Every dog owner must have witnessed their pup making strange sneezing sounds without any apparent reason at least once in their life. More often than not, such behavior leaves pet owners puzzled and worried about their dog’s well-being.
Although scary, reverse sneezing may seem scary; it usually relays nothing more than the name itself implies.
Luckily, even though seeing a dog struggling like this can be quite scary and will definitely leave any pet parent feeling quite concerned, such behavior on its own isn’t always a reason to panic.
This condition refers to a behavior where a dog rapidly inhales through its nose. So unlike regular sneezing where the air is being exhaled, this action happens in reverse. These episodes usually last anywhere from 10 to 30 seconds, which may make them seem even worse.
But even though they are usually not a cause for major concern, they can still sometimes point to an underlying medical condition. That is why this article will focus on explaining how to recognize if your dog is suffering from this condition, as well as try to explain how to react in case your pooch is experiencing it.
Why do dogs sneeze like this
There are numerous different factors that can contribute to this type of sneezing. In most common cases, the main culprits behind such a reaction are small, usually airborne particles that trigger a reaction when they come into contact with nose or throat mucosa. By irritating the mucosa, these particles are causing your dog to try and expel these irritants from their throats or nasal passages.
Some of the most common triggers include – but are not limited to – dust, pollen, aerosol particles, and other airborne irritants, as well as foreign objects, excessive excitement, and even drinking and eating – especially if the dog does it rather quickly. So if you notice that your dog is having such an episode, and you’re becoming increasingly worried, you can always ask a local veterinarian for help. Contact a Milwaukie Oregon vet near you to ensure your pet receives proper attention immediately.
Aside from these, remember that some dog breeds are naturally more prone to experiencing these issues than others. For instance, brachycephalic species are known to commonly experience such episodes, due to the anatomy of their muzzles.
As mentioned earlier, this type of behavior in dogs is not always a reason for major concern. However, sometimes it can point to underlying issues you may not even know.

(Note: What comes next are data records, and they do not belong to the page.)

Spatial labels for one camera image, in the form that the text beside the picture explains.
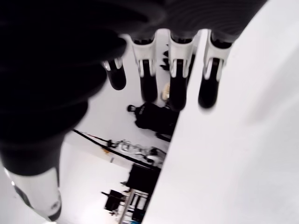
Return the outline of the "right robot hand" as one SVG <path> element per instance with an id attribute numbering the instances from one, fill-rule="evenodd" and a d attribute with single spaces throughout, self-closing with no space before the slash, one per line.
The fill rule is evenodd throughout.
<path id="1" fill-rule="evenodd" d="M 0 3 L 0 159 L 16 193 L 41 217 L 59 219 L 59 161 L 66 134 L 109 79 L 126 84 L 122 56 L 129 35 L 142 99 L 157 98 L 156 37 L 165 53 L 169 105 L 186 104 L 193 38 L 209 31 L 198 103 L 214 106 L 233 43 L 263 0 L 3 0 Z"/>

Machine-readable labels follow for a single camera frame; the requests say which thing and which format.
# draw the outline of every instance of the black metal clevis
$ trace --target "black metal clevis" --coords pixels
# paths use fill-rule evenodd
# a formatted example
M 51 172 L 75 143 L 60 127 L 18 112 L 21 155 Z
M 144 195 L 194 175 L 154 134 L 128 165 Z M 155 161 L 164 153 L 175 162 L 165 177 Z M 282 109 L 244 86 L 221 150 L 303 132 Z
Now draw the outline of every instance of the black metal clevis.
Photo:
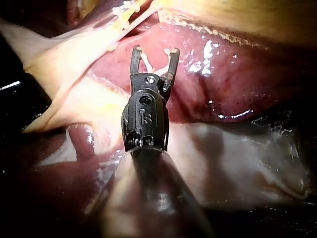
M 169 51 L 168 71 L 158 76 L 139 72 L 142 49 L 140 45 L 133 47 L 130 64 L 131 97 L 121 117 L 126 151 L 144 145 L 167 151 L 169 118 L 166 103 L 174 86 L 180 56 L 177 48 L 170 48 Z

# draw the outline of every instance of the yellow fat
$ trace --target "yellow fat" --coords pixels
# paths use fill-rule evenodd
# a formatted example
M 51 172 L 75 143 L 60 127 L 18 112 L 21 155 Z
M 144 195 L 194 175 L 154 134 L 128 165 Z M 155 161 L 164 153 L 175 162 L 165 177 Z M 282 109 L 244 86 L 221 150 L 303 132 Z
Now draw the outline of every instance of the yellow fat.
M 194 20 L 279 42 L 317 46 L 315 0 L 155 0 Z

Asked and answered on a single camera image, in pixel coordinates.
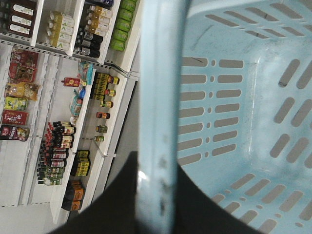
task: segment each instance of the beverage bottle
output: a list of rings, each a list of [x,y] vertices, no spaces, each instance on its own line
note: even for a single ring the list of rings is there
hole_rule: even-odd
[[[57,31],[52,31],[50,28],[47,29],[47,35],[49,39],[58,40],[65,43],[70,43],[72,41],[72,36]]]
[[[85,31],[86,32],[89,32],[89,33],[96,34],[96,35],[99,35],[101,37],[104,37],[106,35],[106,32],[102,31],[101,29],[102,28],[92,27],[90,25],[86,25],[85,26]]]
[[[55,23],[52,20],[48,20],[48,25],[49,25],[49,28],[52,28],[53,31],[56,31],[56,32],[60,32],[60,33],[68,34],[68,35],[72,35],[74,32],[72,27],[61,25],[60,23]]]
[[[89,9],[94,13],[96,13],[97,15],[102,15],[106,18],[111,18],[113,16],[113,12],[111,10],[105,9],[100,6],[90,6]]]
[[[54,21],[55,23],[59,23],[62,26],[68,26],[68,27],[74,27],[75,21],[72,17],[68,17],[65,15],[58,15],[54,14],[53,12],[50,12],[50,19]]]

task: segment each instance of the white shelf
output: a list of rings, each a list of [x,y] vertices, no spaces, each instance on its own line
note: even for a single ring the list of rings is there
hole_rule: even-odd
[[[126,41],[125,50],[117,51],[109,48],[107,51],[105,61],[112,62],[126,72],[129,72],[131,69],[132,61],[136,54],[137,45],[140,39],[143,5],[143,0],[138,0],[136,2],[134,18],[132,19],[132,26],[129,31],[128,39]]]

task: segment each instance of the plastic bottle
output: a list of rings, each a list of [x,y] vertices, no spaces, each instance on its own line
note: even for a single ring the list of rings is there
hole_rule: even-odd
[[[64,26],[68,27],[74,27],[75,26],[75,21],[72,17],[68,17],[65,15],[58,15],[54,14],[53,12],[50,12],[50,19],[53,20],[55,23],[59,23]]]
[[[48,20],[49,28],[52,28],[56,32],[72,35],[74,30],[72,27],[64,26],[59,23],[55,23],[52,20]]]
[[[111,10],[105,9],[103,7],[100,7],[100,6],[90,6],[89,9],[91,11],[93,11],[94,13],[96,13],[98,15],[102,15],[102,16],[107,17],[107,18],[111,18],[113,16],[113,12]]]

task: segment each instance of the packaged food
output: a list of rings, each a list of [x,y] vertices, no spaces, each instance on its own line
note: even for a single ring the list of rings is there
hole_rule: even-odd
[[[5,88],[6,97],[27,98],[37,101],[39,85],[27,82],[7,83]]]
[[[0,140],[20,140],[27,141],[29,128],[19,128],[3,124],[0,128]]]
[[[27,101],[28,99],[26,98],[6,97],[4,108],[6,110],[23,111],[27,107]]]
[[[27,116],[28,116],[27,112],[3,110],[2,123],[25,125],[26,120],[27,120]]]

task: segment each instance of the light blue plastic basket
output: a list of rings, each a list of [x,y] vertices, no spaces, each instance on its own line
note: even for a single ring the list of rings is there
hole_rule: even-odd
[[[311,1],[188,3],[144,3],[138,219],[170,232],[177,152],[238,219],[312,233]]]

Here are just some of them:
1. Upper Respiratory Infections:
Dogs who experience persistent sneezing episodes may be suffering from upper respiratory infections. These can be triggered by viruses, bacteria, or a simple cold. However, they are usually followed by watery eyes and a “honking” cough, so they are quite easy to spot. Although not life-threatening on their own, upper respiratory infection can easily progress rather quickly which is why any responsible pet owner should contact a vet as soon as possible.
2. Heart Disease:
Heart disease in dogs often causes fluid accumulation in the lungs, making breathing difficult. So any dog owner that notices that their pooch is struggling to catch a breath and/or is having cough or sneezing episodes during even the slightest physical activity should contact a veterinarian immediately. Even though this condition is usually incurable, it can easily be managed with proper medication to help your dog lead a more or less normal life.
Dog asthma is another common issue that’s closely related to this type of pooch behavior. Dog asthma is more commonly called “allergic bronchitis,” which can cause chronic lung irritation due to various airborne allergens. Dogs that suffer from this condition often cough, wheeze, and show signs of labored breathing. So if your dog is displaying any of these symptoms, consult a veterinarian who can help you.
4. Brachycephalic Syndrome:
As mentioned earlier, brachycephalic breeds, such as bulldogs and pugs, are more prone to reverse sneezing due to their anatomical features. Since these breeds have naturally restricted airways, they’re experiencing more challenges when breathing. So keep this in mind if you own a brachycephalic breed and avoid insisting on prolonged or demanding physical activity, to avoid making your dog unnecessarily uncomfortable.
How to deal with reverse sneezing
Since we’ve already established that reversed sneezing can be caused by many things, it’s only natural that treatments will also vary depending on a case-by-case basis.
Generally speaking, pet owners shouldn’t immediately contact a veterinarian as soon as their dog sneezes or does something a bit off. But if you notice that they start experiencing these or similar issues regularly, especially if that’s the case after performing certain activities, consult with your vet to come up with the best solution and potentially even a treatment plan for your pup.